Trop v. Dulles, 356 U.S. 86 (1958), was a United States Supreme Court case in which the Court ruled that it was unconstitutional to revoke citizenship as a punishment for a crime. The ruling's reference to "evolving standards of decency" is frequently cited in Eighth Amendment jurisprudence.

Background
Albert Trop was a natural born citizen of the United States who, while serving as a private in the United States Army in 1944, deserted from an Army stockade in Casablanca, Morocco. The next day, he willingly surrendered to an army officer and was taken back to the base, where he was subsequently court-martialed, found guilty, and sentenced to three years at hard labor, forfeiture of pay, and a dishonorable discharge.

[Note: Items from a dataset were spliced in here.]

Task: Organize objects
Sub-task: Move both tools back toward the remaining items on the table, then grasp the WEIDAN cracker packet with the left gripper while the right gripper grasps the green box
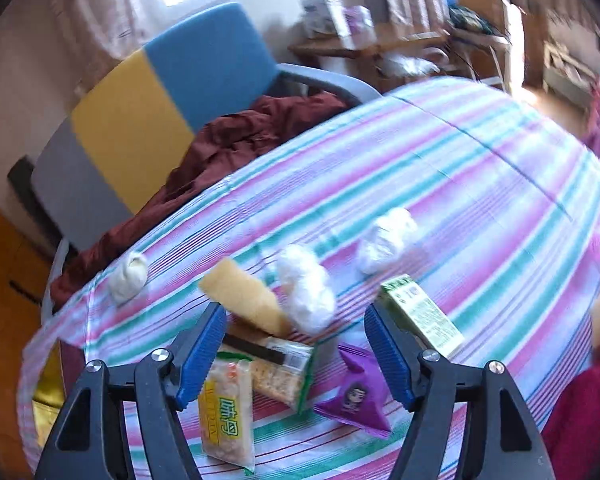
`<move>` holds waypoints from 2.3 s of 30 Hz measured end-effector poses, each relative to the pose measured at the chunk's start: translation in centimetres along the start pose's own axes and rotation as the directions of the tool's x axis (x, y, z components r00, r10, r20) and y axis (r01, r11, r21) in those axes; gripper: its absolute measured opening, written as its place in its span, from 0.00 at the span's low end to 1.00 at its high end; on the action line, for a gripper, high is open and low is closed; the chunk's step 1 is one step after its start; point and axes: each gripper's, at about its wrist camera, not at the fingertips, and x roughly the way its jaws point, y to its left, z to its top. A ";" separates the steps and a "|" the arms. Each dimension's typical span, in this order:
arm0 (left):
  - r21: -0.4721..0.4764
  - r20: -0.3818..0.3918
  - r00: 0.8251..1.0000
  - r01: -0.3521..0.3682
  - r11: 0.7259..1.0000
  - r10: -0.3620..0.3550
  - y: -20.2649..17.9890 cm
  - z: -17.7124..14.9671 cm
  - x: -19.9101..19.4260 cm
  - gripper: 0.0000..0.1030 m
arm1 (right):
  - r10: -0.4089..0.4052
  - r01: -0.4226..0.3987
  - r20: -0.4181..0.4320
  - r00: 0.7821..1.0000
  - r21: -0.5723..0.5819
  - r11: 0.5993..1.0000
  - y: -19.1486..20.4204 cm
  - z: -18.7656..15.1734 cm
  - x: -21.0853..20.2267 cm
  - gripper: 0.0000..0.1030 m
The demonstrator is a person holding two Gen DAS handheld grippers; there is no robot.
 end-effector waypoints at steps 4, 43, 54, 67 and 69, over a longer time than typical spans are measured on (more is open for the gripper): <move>0.058 -0.024 0.995 0.095 0.994 -0.093 -4.4 1.1 1.8 0.85 | 0.045 -0.046 0.011 0.999 0.147 0.988 -2.8 0.8 -0.4 0.72; 0.144 -0.239 0.932 0.310 0.940 -0.271 -20.4 1.9 19.6 0.46 | 0.166 -0.164 0.026 0.986 0.352 0.922 -6.6 1.1 -0.5 0.74; 0.075 -0.200 0.934 0.314 0.946 -0.295 -17.0 -0.9 16.7 0.46 | 0.080 -0.082 0.022 0.997 0.411 0.908 -8.2 0.9 -0.5 0.74; 0.058 -0.184 0.928 0.338 0.939 -0.323 -16.5 -0.8 16.9 0.46 | -0.053 0.088 -0.119 0.991 0.310 0.947 -7.4 0.8 2.5 0.74; 0.051 -0.183 0.926 0.345 0.937 -0.331 -16.4 -0.9 17.0 0.47 | -0.081 0.114 -0.129 0.988 0.273 0.955 -6.9 0.8 2.8 0.74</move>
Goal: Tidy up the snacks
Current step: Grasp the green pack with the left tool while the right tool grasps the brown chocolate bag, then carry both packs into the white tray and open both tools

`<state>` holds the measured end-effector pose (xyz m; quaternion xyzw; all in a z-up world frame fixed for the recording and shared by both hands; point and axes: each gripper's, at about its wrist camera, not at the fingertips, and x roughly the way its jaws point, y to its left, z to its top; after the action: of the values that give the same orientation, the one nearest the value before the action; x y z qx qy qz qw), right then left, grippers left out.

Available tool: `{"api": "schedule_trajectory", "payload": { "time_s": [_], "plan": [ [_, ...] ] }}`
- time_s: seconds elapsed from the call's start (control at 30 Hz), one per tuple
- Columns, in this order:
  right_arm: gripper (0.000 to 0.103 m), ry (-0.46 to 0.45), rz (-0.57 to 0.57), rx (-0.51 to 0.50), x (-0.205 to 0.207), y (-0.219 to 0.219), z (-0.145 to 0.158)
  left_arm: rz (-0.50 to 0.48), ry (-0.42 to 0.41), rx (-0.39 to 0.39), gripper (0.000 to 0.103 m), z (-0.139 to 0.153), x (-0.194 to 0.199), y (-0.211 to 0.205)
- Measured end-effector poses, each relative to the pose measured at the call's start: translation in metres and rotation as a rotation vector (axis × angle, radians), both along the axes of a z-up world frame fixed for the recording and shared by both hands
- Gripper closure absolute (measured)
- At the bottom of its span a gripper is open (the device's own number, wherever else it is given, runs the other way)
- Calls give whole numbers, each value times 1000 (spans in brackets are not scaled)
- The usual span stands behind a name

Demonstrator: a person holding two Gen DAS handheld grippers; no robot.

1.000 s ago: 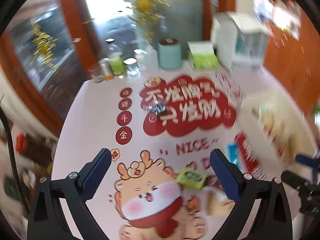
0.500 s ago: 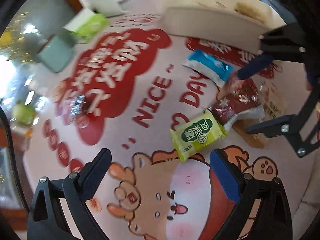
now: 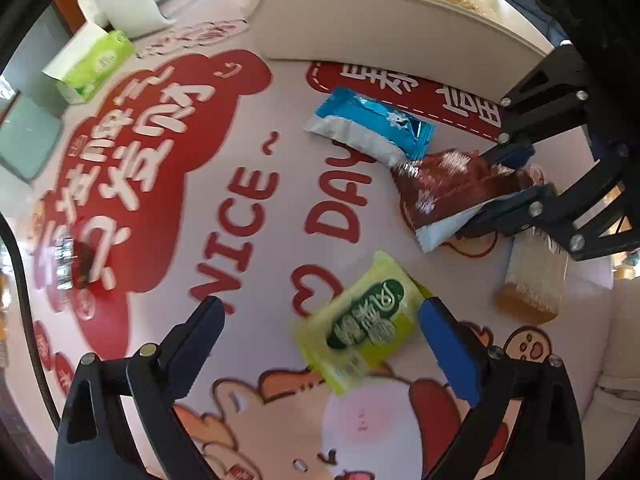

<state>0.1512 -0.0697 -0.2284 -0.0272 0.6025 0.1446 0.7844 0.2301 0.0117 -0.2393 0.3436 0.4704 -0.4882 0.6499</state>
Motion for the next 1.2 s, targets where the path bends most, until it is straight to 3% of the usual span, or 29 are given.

In 1952, Trop applied for a passport, which was denied because the Nationality Act of 1940 provided that members of the armed forces of the United States who deserted would lose their citizenship. (A 1944 amendment modified the Act such that a deserter would lose his citizenship only if, on these grounds, he had been dishonorably discharged or dismissed from the military.)

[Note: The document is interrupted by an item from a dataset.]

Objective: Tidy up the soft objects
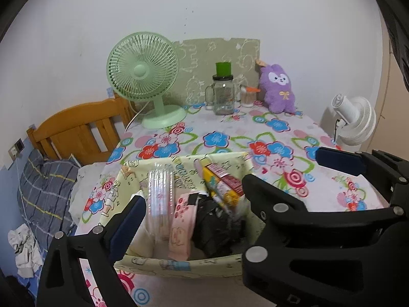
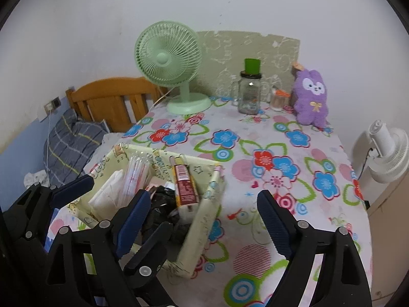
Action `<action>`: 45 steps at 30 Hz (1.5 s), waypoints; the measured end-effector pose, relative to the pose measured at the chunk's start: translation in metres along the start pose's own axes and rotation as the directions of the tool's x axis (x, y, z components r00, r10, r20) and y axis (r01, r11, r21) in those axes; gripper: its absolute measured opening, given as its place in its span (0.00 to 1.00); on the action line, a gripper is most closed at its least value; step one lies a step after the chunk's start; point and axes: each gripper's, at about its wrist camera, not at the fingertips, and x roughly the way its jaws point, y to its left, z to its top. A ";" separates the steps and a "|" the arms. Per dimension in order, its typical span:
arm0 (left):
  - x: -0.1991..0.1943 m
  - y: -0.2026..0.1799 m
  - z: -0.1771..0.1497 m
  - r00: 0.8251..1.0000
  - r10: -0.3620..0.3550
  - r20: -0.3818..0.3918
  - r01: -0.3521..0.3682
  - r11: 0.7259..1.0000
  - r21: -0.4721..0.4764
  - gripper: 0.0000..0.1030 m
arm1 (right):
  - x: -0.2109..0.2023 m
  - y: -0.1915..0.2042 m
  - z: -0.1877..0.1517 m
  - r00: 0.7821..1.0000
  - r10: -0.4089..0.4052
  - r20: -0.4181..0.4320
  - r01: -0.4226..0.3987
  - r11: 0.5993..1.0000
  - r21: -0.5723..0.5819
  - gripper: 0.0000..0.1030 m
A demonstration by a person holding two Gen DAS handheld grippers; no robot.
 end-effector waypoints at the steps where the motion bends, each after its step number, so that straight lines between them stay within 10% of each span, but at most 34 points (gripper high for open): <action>1: -0.003 -0.002 0.001 1.000 -0.002 0.008 0.002 1.000 0.000 0.96 | -0.004 -0.002 0.000 1.000 -0.005 0.008 0.005 1.000 0.004 0.88; 45: -0.114 -0.060 0.017 0.970 -0.018 0.244 0.017 1.000 0.008 1.00 | -0.176 -0.094 -0.043 0.921 -0.266 0.284 0.197 0.948 0.250 1.00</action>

Trop filed suit in US federal courts seeking declaratory judgment that he was a US citizen.

The US district court ruled in favor of the government, and the United States Court of Appeals for the Second Circuit upheld the decision of the district court.

Representation
 Osmond K. Fraenkel argued the cause and filed the briefs for petitioner
 Oscar H. Davis argued the cause for respondents on the original argument, and Solicitor General Rankin on the reargument; with them on the briefs were Warren Olney, III (then Assistant Attorney General) and J. F. Bishop;  Beatrice Rosenberg was also with them on the brief on the re-argument

Decision
The Supreme Court reversed. In the decision, written by Chief Justice Earl Warren, the Court cited Perez v. Brownell, the Court had held that citizenship could be divested in the exercise of the foreign affairs power. However, "denationalization as a punishment is barred by the Eighth Amendment," describing it as "a form of punishment more primitive than torture" as it inflicts the "total destruction of the individual's status in organized society." Further, the Court declared that the Eighth Amendment's meaning of cruel and unusual must change over time and "must draw its meaning from the evolving standards of decency that mark the progress of a maturing society".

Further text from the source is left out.